== What is required ==
All of the listing below must be repeated word for word. Pictures are the only thing to omit.
────────────────────
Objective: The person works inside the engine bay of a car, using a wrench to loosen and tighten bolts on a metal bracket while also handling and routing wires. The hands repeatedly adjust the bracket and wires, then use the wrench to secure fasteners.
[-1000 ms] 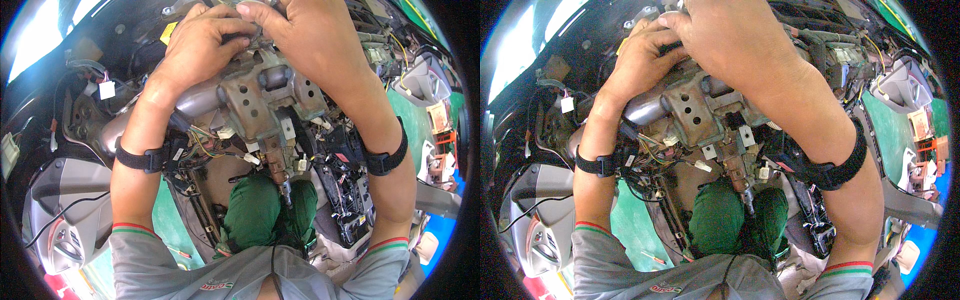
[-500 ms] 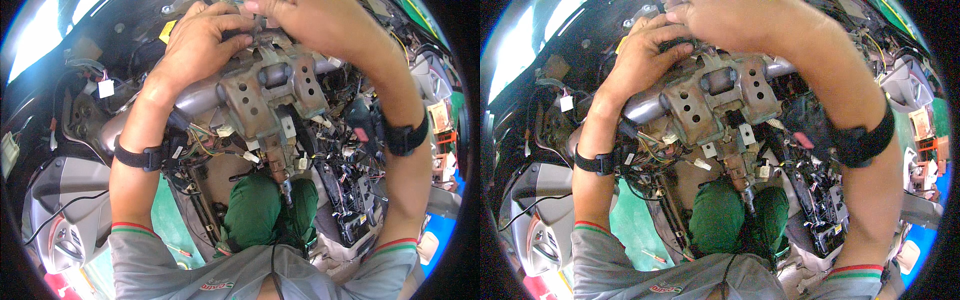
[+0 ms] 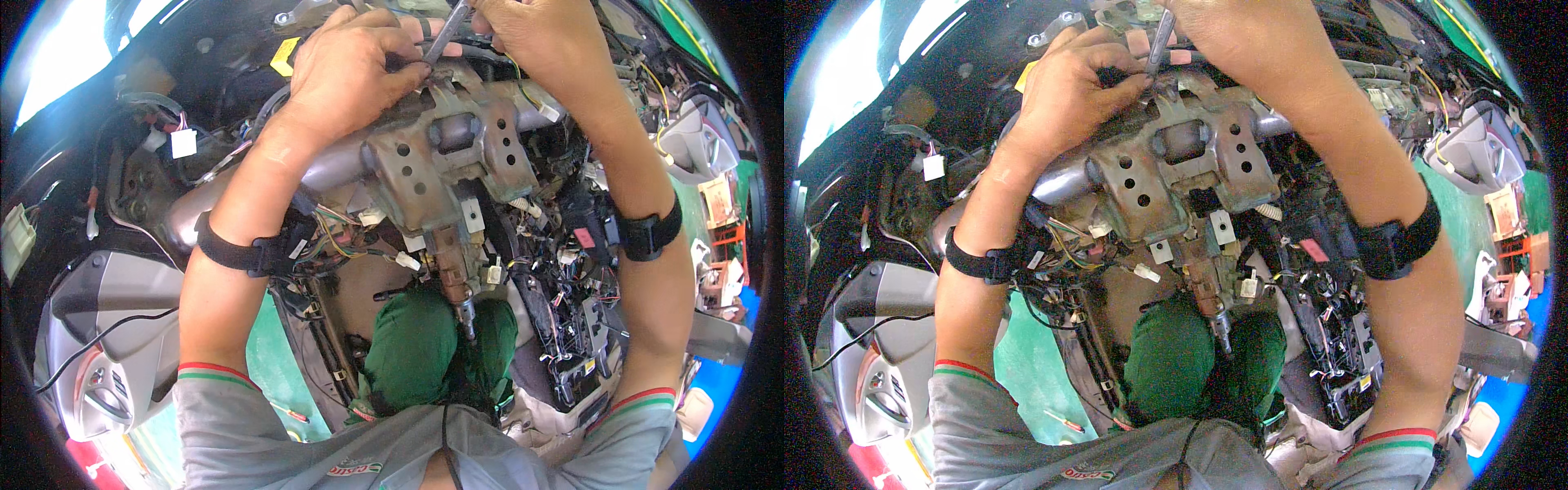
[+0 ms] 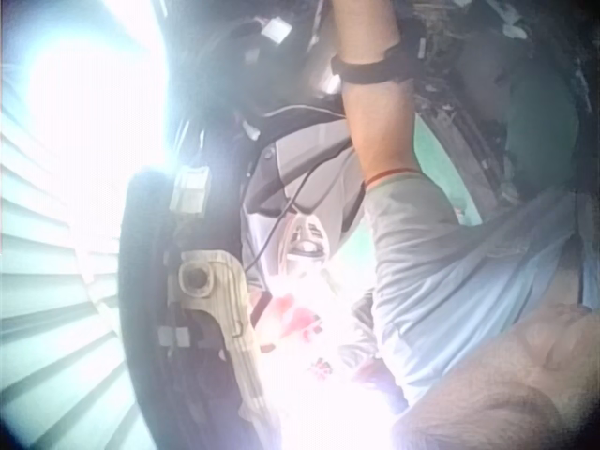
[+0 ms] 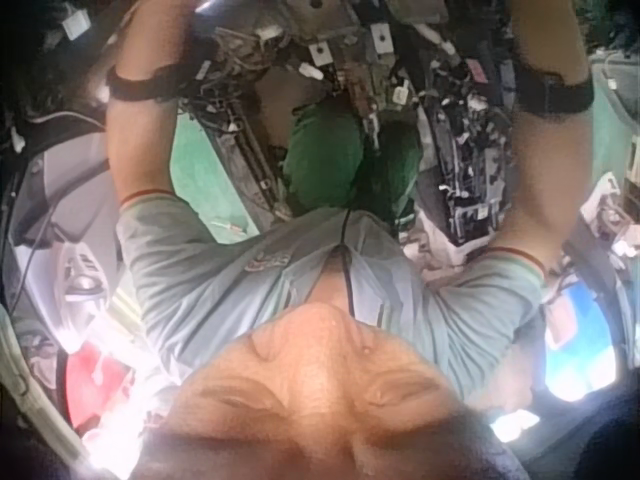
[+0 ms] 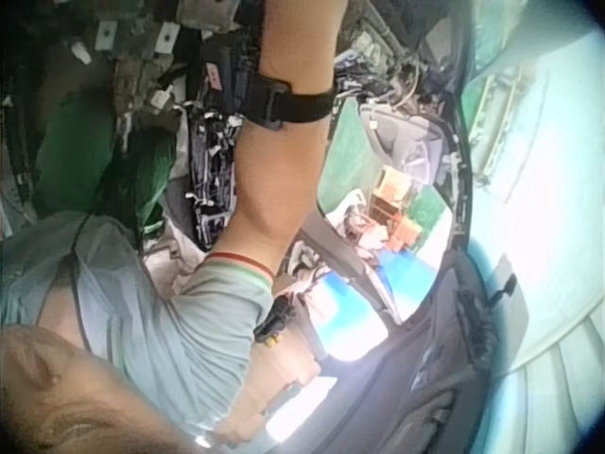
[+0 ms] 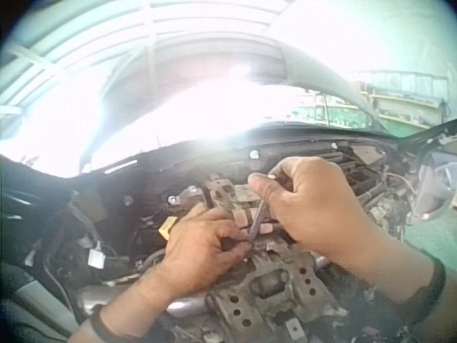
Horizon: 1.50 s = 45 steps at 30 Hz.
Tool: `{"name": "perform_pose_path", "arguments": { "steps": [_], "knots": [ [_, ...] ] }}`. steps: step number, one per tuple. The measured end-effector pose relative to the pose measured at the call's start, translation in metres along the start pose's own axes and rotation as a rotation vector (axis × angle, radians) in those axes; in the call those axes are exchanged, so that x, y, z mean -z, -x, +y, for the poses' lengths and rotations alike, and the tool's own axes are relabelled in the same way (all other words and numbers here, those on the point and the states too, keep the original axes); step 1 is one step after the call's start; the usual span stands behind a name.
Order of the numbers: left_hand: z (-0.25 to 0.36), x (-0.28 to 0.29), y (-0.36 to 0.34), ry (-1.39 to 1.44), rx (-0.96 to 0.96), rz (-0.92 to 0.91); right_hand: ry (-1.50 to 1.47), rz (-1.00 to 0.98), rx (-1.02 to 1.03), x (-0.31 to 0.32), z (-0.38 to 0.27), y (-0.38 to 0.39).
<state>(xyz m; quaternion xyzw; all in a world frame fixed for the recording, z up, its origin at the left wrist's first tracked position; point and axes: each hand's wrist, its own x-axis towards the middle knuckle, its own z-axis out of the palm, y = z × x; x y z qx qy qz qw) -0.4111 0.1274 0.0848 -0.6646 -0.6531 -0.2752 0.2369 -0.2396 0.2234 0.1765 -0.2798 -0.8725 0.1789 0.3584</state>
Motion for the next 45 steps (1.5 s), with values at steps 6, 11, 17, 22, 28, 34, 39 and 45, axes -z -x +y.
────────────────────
== Written reply ==
Objective: The person works inside the engine bay of a car, using a wrench to loosen and tighten bolts on a metal bracket while also handling and routing wires. The hands repeatedly adjust the bracket and wires, then use the wrench to secure fasteners.
[-1000 ms] 
[-500 ms] 
[+0 ms] 
[+0 ms] 
[+0 ms] 
[+0 ms] 
[+0 ms] 
Horizon: 1.50 s = 45 steps at 30 Hz.
Tool: `{"name": "perform_pose_path", "arguments": { "steps": [_], "knots": [ [_, ...] ] }}`. steps: step number, one per tuple. The measured end-effector pose relative to the pose measured at the call's start, translation in metres along the start pose's own axes and rotation as a rotation vector (axis × angle, radians) in those axes; in the call those axes are exchanged, so that x, y, z mean -z, -x, +y, for the poses' lengths and rotations alike, and the tool's own axes are relabelled in the same way (all other words and numbers here, those on the point and the states too, keep the original axes); step 1 is one step after the call's start; the usual span stands behind a name.
Order of the numbers: left_hand: z (-0.25 to 0.36), x (-0.28 to 0.29), y (-0.36 to 0.34), ry (-1.39 to 1.44), rx (-0.96 to 0.96), rz (-0.92 to 0.91); right_hand: ry (-1.50 to 1.47), rz (-1.00 to 0.98), rx (-1.02 to 1.03), x (-0.31 to 0.32), z (-0.38 to 0.27), y (-0.38 to 0.39).
<state>(xyz m; quaternion xyzw; all in a world frame fixed for the recording, z up, its origin at the left wrist's first tracked position; point and axes: each hand's wrist, its own x-axis towards the middle knuckle, its own z-axis out of the palm, y = z × x; x y z qx qy qz qw) -0.4111 0.1274 0.0848 -0.6646 -0.6531 -0.2752 0.2369 -0.2396 0.2234 0.1765 -0.2798 -0.8725 0.1789 0.3584</state>
Motion for the next 45 steps (1.5 s), with values at steps 6, 11, 17, 22, 28, 34, 39 and 45, axes -z -x +y.

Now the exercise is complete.